Topic Modelling of Everyday Sexism Project Entries
Sophie Melville, Kathryn Eccles, Taha Yasseri

TL;DR
This paper applies topic modeling to analyze 100,000 reports of everyday sexism from the Everyday Sexism Project, revealing interconnected themes and providing a computational perspective that complements qualitative insights.
Contribution
It introduces a computational topic modeling approach to analyze large-scale, multilingual sexism reports, uncovering semantic relations and thematic structures.
Findings
Identified key sexism topics like public space, online harassment, and domestic abuse.
Mapped semantic relations showing interconnectedness of sexism experiences.

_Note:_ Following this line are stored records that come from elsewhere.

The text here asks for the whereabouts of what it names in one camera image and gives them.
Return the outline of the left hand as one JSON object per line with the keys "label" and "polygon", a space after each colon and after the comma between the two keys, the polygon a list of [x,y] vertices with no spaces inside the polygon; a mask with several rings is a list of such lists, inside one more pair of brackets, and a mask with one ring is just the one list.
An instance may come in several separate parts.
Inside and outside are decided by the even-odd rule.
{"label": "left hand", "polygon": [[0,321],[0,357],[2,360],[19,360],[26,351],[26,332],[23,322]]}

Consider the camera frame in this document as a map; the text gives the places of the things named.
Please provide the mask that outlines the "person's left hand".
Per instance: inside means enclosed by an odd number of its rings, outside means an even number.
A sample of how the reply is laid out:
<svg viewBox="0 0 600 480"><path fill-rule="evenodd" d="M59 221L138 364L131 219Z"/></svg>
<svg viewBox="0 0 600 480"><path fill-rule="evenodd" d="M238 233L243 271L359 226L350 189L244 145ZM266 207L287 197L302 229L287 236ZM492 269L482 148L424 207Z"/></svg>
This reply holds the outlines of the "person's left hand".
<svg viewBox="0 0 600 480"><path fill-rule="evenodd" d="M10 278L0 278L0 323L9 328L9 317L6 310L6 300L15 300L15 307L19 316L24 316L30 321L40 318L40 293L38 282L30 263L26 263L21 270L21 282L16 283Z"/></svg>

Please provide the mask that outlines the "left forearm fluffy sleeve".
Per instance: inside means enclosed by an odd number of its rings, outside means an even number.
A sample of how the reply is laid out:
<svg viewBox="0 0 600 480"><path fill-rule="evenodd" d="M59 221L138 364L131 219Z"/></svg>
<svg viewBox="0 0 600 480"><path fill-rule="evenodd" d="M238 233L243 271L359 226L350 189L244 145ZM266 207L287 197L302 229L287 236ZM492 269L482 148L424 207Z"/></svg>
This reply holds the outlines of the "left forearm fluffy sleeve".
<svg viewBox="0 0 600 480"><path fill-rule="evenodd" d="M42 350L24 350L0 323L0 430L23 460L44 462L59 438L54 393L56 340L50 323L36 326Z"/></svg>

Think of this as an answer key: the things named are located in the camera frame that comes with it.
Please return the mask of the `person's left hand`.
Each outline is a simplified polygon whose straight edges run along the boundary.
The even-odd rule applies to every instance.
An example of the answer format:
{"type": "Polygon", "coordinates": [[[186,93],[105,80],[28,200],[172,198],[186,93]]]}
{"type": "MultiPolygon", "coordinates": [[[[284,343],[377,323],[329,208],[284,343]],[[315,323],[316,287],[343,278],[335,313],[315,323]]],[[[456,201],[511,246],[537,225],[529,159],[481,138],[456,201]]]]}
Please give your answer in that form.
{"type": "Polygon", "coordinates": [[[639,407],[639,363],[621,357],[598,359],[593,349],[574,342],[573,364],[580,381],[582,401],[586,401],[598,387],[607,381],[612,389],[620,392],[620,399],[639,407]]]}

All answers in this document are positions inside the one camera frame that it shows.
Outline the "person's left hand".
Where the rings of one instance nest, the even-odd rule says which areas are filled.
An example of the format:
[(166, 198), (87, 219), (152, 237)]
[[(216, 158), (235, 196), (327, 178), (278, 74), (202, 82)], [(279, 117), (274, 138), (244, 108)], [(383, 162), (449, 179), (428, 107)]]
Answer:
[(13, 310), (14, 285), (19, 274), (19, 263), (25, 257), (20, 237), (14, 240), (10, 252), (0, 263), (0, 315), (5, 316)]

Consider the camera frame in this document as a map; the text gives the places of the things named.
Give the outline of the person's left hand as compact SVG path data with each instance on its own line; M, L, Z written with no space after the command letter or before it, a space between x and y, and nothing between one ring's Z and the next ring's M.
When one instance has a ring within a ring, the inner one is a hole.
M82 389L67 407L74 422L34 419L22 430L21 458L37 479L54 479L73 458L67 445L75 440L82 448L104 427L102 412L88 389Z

Demonstrated the usefulness of topic modeling for analyzing large, unstructured social data.
Abstract
The Everyday Sexism Project documents everyday examples of sexism reported by volunteer contributors from all around the world. It collected 100,000 entries in 13+ languages within the first 3 years of its existence. The content of reports in various languages submitted to Everyday Sexism is a valuable source of crowdsourced information with great potential for feminist and gender studies. In this paper, we take a computational approach to analyze the content of reports. We use topic-modelling techniques to extract emerging topics and concepts from the reports, and to map the semantic relations between those topics. The resulting picture closely resembles and adds to that arrived at through qualitative analysis, showing that this form of topic modeling could be useful for sifting through datasets that had not previously been subject to any analysis. More precisely, we come up with a map…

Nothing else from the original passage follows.